Note that record_ty is not recursive -- it just checks the outermost constructor. The well_formed_ty property, on the other hand, verifies that the whole type is well formed in the sense that the tail of every record (the second argument to RCons) is a record.

Of course, we should also be concerned about ill-formed terms, not just types; but typechecking can rule those out without the help of an extra well_formed_tm definition because it already examines the structure of terms. All we need is an analog of record_ty saying that a term is a record term if it is built with trnil and rcons.

Inductive record_tm : tm → Prop :=
  | rtnil :
        record_tm <{ nil }>
  | rtcons : ∀ i t₁ t₂,
        record_tm <{ i := t₁ :: t₂ }>.

Hint Constructors record_tm : core.

Substitution

Substitution extends easily.

Reserved Notation "'[' x ':=' s ']' t" (in custom stlc at level 20, x constr).

Fixpoint subst (x : string) (s : tm) (t : tm) : tm :=
  match t with
  | tm_var y ⇒
      if eqb_string x y then s else t
  | <{\y:T, t₁}> ⇒
      if eqb_string x y then t else <{\y:T, [x :=s ] t₁}>
  | <{t₁ t₂}> ⇒
      <{([x :=s ] t₁) ([x :=s ] t₂)}>
  | <{ t₁ --> i }> ⇒
      <{ ( [x := s ] t₁) --> i }>
  | <{ nil }> ⇒
      <{ nil }>
  | <{ i := t₁ :: tr }> ⇒
     <{ i := [x := s ] t₁ :: ( [x := s ] tr) }>
  end

where "'[' x ':=' s ']' t" := (subst x s t) (in custom stlc).

Reduction

A record is a value if all of its fields are.

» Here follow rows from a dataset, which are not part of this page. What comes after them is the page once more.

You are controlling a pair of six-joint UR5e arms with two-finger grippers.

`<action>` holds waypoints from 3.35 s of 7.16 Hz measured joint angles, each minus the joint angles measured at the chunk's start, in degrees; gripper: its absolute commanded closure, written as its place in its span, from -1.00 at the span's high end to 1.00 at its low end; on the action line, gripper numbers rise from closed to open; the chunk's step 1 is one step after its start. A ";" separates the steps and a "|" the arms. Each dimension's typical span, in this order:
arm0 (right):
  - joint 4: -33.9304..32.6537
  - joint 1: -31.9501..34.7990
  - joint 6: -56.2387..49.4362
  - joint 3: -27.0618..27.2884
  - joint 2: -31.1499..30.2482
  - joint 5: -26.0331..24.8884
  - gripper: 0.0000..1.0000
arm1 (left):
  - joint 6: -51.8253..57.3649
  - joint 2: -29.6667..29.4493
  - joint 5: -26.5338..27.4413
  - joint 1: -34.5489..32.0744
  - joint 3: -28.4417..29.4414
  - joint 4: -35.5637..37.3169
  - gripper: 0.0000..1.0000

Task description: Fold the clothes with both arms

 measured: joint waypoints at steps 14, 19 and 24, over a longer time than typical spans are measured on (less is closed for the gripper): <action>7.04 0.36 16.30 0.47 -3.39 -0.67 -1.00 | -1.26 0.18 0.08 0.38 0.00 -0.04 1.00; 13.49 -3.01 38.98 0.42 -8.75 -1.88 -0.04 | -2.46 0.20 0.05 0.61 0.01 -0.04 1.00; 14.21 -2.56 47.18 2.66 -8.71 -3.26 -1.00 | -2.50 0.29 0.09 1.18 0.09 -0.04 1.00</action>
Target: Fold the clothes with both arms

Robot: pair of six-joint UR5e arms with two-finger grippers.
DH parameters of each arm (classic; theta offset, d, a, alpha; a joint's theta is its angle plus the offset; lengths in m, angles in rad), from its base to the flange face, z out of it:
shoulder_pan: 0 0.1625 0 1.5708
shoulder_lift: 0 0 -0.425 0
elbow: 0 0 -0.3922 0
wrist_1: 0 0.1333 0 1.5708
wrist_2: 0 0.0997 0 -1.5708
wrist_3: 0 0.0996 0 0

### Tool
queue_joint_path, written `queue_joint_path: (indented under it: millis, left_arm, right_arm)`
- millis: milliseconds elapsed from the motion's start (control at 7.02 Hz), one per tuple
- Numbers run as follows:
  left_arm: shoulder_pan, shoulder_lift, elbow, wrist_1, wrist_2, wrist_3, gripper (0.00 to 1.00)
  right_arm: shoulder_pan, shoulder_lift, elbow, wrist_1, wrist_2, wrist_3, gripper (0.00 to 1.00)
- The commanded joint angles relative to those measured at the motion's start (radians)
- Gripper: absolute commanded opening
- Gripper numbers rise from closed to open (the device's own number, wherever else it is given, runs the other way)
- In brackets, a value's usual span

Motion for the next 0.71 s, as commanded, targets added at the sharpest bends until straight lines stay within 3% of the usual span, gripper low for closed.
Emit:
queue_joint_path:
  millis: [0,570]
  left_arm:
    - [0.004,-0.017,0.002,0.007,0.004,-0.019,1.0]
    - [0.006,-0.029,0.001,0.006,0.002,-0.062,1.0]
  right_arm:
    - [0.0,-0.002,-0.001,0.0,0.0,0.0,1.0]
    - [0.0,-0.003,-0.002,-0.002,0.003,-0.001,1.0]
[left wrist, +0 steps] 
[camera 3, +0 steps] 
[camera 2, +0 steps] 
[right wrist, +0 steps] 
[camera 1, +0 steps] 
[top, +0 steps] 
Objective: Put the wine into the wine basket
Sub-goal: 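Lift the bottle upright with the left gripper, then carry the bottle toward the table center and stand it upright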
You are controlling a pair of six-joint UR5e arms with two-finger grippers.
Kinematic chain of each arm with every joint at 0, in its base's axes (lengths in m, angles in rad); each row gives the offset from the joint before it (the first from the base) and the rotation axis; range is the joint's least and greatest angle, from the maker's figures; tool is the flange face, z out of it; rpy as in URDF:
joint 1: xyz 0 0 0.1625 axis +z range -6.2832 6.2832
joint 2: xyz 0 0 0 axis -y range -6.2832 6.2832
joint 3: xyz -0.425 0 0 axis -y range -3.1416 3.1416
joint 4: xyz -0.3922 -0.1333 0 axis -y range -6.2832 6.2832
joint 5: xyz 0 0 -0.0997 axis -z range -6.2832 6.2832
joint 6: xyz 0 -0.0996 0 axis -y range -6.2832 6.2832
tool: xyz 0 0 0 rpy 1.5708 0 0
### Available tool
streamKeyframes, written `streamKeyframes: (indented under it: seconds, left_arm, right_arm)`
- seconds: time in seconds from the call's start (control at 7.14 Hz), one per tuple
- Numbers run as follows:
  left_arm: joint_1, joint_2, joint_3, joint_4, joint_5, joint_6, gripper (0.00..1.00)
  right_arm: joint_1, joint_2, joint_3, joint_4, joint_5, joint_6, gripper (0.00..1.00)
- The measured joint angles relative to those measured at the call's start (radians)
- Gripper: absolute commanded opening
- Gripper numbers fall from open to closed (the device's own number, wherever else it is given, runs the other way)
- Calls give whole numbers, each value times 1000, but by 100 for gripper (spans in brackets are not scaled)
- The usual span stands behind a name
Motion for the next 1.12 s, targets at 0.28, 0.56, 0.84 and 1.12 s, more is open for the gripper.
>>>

Inductive value : tm → Prop :=
  | v_abs : ∀ x T₂ t₁,
      value <{ \ x : T₂ , t₁ }>
  | v_rnil : value <{ nil }>
  | v_rcons : ∀ i v₁ vr,
      value v₁ →
      value vr →
      value <{ i := v₁ :: vr }>.

Hint Constructors value : core.

To define reduction, we'll need a utility function for extracting one field from record term:

Fixpoint tlookup (i:string) (tr:tm) : option tm :=
  match tr with
  | <{ i' := t :: tr'}> ⇒ if eqb_string i i' then Some t else tlookup i tr'
  | _ ⇒ None
  end.

The step function uses this term-level lookup function in the projection rule.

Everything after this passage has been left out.